N, в некотором роде, – метафора, но только в некотором роде. Иначе ее не изъяснить. Возможно, погоня за N есть преследование при помощи метафоры, погоня за N подобна поэтическому акту, который некоторые называют ситуацией вдохновения или экстатическим восторгом. Только и это сравнение крайне неточное, крайне ущербное. Если я и уподобляюсь поэту, то исключительно ради упрощения задачи; если я и похож на поэта, то на поэта стыдливого – такого, которому противно и стыдно все поэтическое в нем, и не пастернаковским образом – сама преследуемая сущность отвергает поэтическое, она тяготеет (и это заключение на основе только непосредственного опыта) скорее к религиозному, не в смысле поклонения, а в смысле следования – робкого и решительного одновременно. Божественная интермедия (межсезонье, время пыли и пыльные времена – вынимаю том Валери поплакать; не знаю по-французски и пользуюсь авторитетом переводчика, своего рода тоже преследователя) и по-божески лечь головой меж двух подушек – застрял между пятым и двадцать пятым в низотке. Низотка, по распространенному среди низинщиков/низотчиков/ низунов мнению, есть место максимального убытия N, но мне пути туда нет, пока нет, все еще нет: ни пути, ни дороги, ни вэйа. У бытия за пазухой. Запазуха бытия. Показухино пузо.

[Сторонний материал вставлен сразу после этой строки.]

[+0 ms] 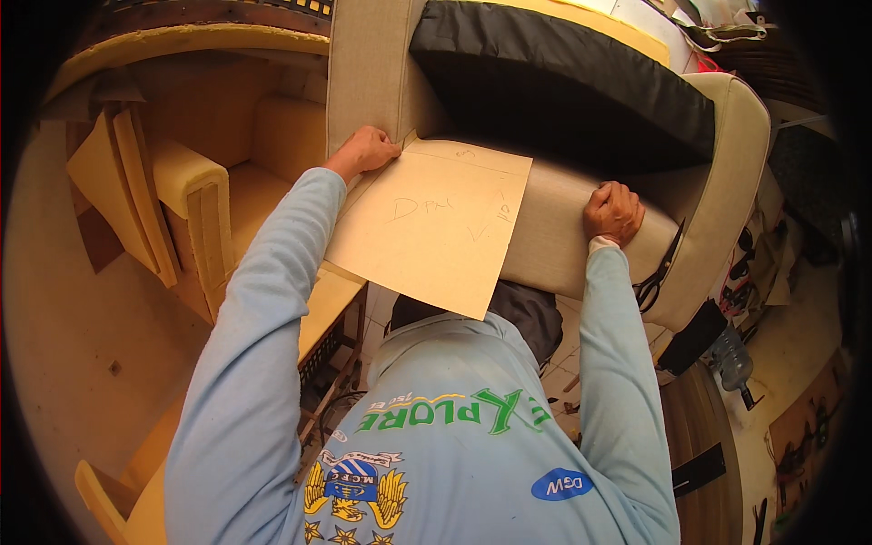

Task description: Fitting and securing a foam cushion piece onto the armrest of a furniture frame.

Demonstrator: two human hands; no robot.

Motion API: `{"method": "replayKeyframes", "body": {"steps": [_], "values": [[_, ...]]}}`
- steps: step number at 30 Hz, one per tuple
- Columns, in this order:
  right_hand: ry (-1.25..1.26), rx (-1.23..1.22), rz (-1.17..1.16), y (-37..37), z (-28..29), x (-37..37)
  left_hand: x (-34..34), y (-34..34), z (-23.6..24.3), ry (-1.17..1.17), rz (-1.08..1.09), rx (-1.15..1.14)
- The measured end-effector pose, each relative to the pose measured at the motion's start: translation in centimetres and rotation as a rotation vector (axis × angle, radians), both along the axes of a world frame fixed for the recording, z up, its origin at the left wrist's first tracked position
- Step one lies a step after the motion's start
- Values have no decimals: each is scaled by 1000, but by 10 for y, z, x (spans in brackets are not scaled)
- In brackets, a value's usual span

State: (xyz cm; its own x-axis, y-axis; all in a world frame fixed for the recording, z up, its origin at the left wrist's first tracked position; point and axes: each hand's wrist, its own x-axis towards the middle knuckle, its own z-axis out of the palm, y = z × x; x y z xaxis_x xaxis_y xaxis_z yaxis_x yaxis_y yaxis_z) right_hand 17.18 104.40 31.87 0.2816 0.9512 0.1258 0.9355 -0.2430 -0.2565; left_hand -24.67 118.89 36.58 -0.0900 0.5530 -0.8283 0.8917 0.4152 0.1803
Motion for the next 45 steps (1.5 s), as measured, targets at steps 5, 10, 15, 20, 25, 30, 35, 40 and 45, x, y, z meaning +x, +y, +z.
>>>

Я спускаюсь вниз по лестнице, где нет (еще) трав на месте трещин и сколов, но плотно забито мусором: окурками, фантиками, склянками. И дома (дома ли?) оставлена мать – семипудовая некупчиха, которая жаль, что не я; оставлена в болезненном состоянии (у нее нечто с ногами, что, по словам врачихи, такой же семипудовой, не мудрено при семи-то пудах) стоном отпугивать худо-бедных наемщиков дальней комнаты, а без наемщиков никак не выжить теперь, слишком прожорлива становится N, слишком откормлена становится своим искателем. Была студенточка – худа (как и все прочие), нечистоплотна, казалось бы, что хуже? и та не вытерпела – голова у нее, мол, пухнет, сессию сдать не может (тут, явное дело, не в стонах беда и не в запахе, но в общей студенточкиной нечистоплотности), – жаль, ходила цаплей по коридору, оставляя на полу кофейные подтеки, и пахла немытыми подмышками по всей кухне (в этой густоте чудилась было N, чудилось была). Был дворничик-бурят, так же худ, но щеками щекаст (работник зари), пил азербайджанский чай и уходил в темноту, подолгу занимал ванну (не промочить глаз послесонно, не продрать) и выл монгольское – ничего не говорил (он нем и косно изъяснялся записочками, особенно на бумажках, которые что ли воровал в ЖЭКе) и громко смеялся (и в этом молчаливом смехе казала свой длинный нос N, майоров нос из неленинградской повести, неюжной непоэмы непушкина (а мне, стало быть, быть назначено в присутствии к трем по поводу, разумеется, присутствия) про немаленького (все еще) нечеловека).